Our roundup of readers' opinions reveals that rates are steady, though we may yet see the market turn this year.
Rates remain stable overall according to 40% of readers this month, a further 33% seeing prices rising as compared to 20% last month. The remaining 27% are seeing prices continuing to fall, down 17% from May.
We asked readers if they believe we will see the reinsurance market turn this year: 58% believed it is possible though there would have to be a number of major events to turn the market; a more optimistic 31% believed that the market will definitely turn. The remaining 11% believe that the speculation among brokers that rates would rise is greatly exaggerated.
Since the merger between Max and Harbor Point was announced, the Bermuda market in particular has been abuzz with merger and acquisition rumours; investment bankers' tongues have been in overdrive.
For this month's survey, we asked if you are currently engaged in any conversations about a potential merger or acquisition (M&A). Only 15% of respondents are currently discussing a potential deal, whereas 45% are not considering a move.
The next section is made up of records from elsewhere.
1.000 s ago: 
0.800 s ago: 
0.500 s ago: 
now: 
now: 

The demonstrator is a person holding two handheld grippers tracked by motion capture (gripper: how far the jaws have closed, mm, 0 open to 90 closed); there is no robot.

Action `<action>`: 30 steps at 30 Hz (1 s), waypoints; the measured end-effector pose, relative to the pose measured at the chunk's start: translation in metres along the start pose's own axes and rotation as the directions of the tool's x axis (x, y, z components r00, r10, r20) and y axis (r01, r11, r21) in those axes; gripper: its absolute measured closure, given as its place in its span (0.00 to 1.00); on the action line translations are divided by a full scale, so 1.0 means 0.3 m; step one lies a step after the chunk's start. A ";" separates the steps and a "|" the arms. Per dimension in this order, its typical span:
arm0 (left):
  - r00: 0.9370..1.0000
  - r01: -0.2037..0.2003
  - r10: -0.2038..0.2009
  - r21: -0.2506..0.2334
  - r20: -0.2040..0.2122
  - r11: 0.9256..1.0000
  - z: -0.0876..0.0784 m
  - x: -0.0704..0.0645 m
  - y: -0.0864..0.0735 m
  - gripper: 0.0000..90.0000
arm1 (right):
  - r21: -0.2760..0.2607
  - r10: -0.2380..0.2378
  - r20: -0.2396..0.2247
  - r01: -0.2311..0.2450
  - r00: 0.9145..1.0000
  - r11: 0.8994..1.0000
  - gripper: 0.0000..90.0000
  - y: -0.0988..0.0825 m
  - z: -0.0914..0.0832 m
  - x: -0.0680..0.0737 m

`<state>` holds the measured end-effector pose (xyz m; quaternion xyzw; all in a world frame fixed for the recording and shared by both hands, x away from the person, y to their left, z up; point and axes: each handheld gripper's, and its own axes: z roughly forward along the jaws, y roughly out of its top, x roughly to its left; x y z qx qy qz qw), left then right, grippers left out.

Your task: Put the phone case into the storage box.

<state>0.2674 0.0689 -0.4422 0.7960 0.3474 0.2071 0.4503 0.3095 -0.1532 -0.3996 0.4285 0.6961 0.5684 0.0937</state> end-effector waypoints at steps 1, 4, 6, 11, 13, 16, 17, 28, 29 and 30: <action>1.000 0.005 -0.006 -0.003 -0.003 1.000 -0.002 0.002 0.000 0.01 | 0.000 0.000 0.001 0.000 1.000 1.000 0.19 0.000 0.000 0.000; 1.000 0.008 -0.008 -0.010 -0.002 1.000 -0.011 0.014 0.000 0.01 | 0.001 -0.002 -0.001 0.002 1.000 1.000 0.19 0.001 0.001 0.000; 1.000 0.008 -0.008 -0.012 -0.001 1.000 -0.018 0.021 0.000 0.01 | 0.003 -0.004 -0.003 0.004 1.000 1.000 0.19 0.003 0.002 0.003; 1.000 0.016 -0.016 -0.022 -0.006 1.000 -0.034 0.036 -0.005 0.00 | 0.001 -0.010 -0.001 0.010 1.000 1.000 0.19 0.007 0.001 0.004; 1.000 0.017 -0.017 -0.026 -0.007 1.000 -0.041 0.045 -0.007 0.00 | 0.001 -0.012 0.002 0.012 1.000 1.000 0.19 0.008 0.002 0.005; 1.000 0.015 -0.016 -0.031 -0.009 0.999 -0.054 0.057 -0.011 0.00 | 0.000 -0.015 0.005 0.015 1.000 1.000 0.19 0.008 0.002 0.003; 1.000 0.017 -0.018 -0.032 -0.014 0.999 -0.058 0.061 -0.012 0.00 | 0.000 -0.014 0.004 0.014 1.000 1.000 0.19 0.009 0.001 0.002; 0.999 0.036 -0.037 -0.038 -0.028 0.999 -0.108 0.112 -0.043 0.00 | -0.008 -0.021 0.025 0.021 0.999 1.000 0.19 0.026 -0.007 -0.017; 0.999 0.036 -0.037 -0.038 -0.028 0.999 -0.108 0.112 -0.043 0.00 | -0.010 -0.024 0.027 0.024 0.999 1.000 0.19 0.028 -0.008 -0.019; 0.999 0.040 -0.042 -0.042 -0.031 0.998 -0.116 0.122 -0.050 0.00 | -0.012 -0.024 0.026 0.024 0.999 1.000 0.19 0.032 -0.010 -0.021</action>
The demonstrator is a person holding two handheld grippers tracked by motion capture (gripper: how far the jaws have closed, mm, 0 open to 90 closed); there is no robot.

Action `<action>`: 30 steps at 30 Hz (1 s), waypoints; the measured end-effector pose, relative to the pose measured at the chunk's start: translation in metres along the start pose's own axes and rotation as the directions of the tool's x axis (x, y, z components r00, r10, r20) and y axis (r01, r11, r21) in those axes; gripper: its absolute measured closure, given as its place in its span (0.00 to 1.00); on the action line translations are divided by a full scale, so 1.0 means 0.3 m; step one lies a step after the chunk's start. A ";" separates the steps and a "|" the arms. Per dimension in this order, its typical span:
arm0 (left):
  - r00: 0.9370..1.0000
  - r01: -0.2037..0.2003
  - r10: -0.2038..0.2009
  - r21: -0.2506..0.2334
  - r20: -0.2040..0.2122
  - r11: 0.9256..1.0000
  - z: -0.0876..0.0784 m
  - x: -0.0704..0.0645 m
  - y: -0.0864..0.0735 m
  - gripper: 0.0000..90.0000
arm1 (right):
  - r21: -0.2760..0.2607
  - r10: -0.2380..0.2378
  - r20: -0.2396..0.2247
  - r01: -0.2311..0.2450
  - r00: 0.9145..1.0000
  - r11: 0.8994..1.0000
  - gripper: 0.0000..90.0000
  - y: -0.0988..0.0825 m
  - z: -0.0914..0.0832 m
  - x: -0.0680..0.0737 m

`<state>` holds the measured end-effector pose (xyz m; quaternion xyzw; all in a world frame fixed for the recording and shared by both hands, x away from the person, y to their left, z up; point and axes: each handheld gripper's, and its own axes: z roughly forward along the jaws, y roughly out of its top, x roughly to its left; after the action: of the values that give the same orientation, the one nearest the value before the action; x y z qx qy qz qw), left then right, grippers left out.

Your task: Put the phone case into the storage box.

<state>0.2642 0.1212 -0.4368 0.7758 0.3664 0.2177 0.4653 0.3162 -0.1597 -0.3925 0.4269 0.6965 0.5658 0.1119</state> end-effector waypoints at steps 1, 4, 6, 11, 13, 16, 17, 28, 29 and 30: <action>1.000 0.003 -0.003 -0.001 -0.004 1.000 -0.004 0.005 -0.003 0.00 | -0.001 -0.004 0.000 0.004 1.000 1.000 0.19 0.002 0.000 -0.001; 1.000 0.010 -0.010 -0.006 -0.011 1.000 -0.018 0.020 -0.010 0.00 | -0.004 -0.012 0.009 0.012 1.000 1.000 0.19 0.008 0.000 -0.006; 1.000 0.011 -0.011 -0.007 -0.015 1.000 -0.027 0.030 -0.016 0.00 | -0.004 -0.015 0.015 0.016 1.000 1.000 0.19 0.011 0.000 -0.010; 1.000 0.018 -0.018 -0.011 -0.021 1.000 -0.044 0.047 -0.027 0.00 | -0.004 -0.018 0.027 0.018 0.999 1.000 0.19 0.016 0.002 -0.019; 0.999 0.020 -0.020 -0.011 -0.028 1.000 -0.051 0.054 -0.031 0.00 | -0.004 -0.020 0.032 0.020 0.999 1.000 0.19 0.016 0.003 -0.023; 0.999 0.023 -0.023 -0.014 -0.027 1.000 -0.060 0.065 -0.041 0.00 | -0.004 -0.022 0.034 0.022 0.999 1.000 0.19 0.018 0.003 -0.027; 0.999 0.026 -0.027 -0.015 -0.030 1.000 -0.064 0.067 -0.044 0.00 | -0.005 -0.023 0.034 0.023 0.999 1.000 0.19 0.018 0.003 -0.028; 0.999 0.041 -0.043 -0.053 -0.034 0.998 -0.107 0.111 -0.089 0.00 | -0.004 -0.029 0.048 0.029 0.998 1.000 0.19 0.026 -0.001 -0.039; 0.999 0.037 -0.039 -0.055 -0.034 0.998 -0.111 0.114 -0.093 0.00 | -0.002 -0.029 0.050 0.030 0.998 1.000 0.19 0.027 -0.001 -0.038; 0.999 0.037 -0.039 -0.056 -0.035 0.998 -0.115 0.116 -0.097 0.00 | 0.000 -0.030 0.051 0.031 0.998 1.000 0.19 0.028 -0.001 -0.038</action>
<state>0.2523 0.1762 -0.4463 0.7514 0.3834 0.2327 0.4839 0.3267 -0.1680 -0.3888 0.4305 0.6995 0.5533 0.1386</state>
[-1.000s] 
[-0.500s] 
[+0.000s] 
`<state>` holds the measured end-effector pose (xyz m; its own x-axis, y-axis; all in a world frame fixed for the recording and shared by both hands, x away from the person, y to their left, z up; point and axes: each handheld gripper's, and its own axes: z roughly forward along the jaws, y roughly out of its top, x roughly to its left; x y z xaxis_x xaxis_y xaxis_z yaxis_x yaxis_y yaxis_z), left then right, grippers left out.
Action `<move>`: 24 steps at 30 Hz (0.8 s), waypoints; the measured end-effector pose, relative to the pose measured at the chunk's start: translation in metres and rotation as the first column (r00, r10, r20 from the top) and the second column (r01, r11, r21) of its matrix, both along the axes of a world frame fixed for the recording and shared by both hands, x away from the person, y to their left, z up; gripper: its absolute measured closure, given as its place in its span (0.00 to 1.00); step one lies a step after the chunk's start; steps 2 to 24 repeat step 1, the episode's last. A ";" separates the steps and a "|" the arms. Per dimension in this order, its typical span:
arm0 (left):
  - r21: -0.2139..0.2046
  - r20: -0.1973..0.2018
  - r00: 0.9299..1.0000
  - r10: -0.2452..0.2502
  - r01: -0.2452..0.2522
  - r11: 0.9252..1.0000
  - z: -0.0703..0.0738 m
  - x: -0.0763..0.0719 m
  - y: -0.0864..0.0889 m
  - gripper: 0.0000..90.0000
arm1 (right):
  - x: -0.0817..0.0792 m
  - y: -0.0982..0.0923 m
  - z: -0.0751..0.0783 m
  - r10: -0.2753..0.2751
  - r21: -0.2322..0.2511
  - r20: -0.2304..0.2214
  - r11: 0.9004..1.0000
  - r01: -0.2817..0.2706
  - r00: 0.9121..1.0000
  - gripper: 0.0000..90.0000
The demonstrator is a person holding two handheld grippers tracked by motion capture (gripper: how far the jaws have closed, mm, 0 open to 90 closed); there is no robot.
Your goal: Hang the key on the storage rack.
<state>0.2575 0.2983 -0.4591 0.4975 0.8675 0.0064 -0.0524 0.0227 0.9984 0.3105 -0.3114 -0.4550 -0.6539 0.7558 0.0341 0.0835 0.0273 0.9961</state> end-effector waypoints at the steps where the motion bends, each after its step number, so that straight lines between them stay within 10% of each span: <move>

A further 16% did not want to let us know if they were engaged in discussions (Ed: how coy), with the remaining 24% not in a position to be included in such discussions.
We also asked if claims costs from first- quarter catastrophes could dampen M&A activity in the market: 8% believed it would because there is not enough excess capital; 62% said 'maybe' but that claims costs seen so far are not big enough to make much difference. The final 30% do not believe claims costs will make a difference because 'claims costs for reinsurers have been miniscule in the big scale of things and will mostly only hit Bermuda anyway'.
On the potential effect of proposed US financial reforms on reinsurance, 18% believed that the reforms could have a large negative impact because the industry is likely to be hit by restrictions. Meanwhile, 29% believe the industry could feel some fallout from the reforms but that the market will not be too badly affected, while one-fifth said that the reforms will have a positive effect because of changed capital regulations; 7% said that reform would not affect the reinsurance industry because it is aimed at the banking sector only. The remaining 26% do not have operations in the US.
Even those who believed the industry could be adversely affected by US financial reform still believed it to be a positive development. One reader explained: "I agree with financial reforms because they will afford more customer confidence even if there is a negative impact in the short term."
Following our Bermuda Reinsurance Club event, we asked readers if they thought the Bermuda Insurance Exchange proposal, revealed in panel discussions at the event, would work. Just over one-quarter (26%) thought that it could; a further 41% said it could work but they expressed doubts because there is already an unofficial exchange with everyone on the island being situated so close together. The remaining 33% believed there is no way it could work.
Conversations for the past few months in the UK were fixed on the general election, which resulted in a hung parliament and the eventual formation of a Conservative and Liberal Democrat coalition. Tory leader David Cameron became Prime Minister with Liberal Democrat counterpart Nick Clegg becoming deputy.
Of our UK readers, 36% voted for the Conservatives, another 25% for the Liberal Democrats and 14% for the defeated Labour administration. The remaining 25% voted for minority parties or independent candidates or else abstained; one reader said that they had registered but did not vote "to show my disappointment with them all".
Congratulations to Robert P Hodson, senior vice-president at Guy Carpenter, who was the winner of this month's coveted bottle of bubbly.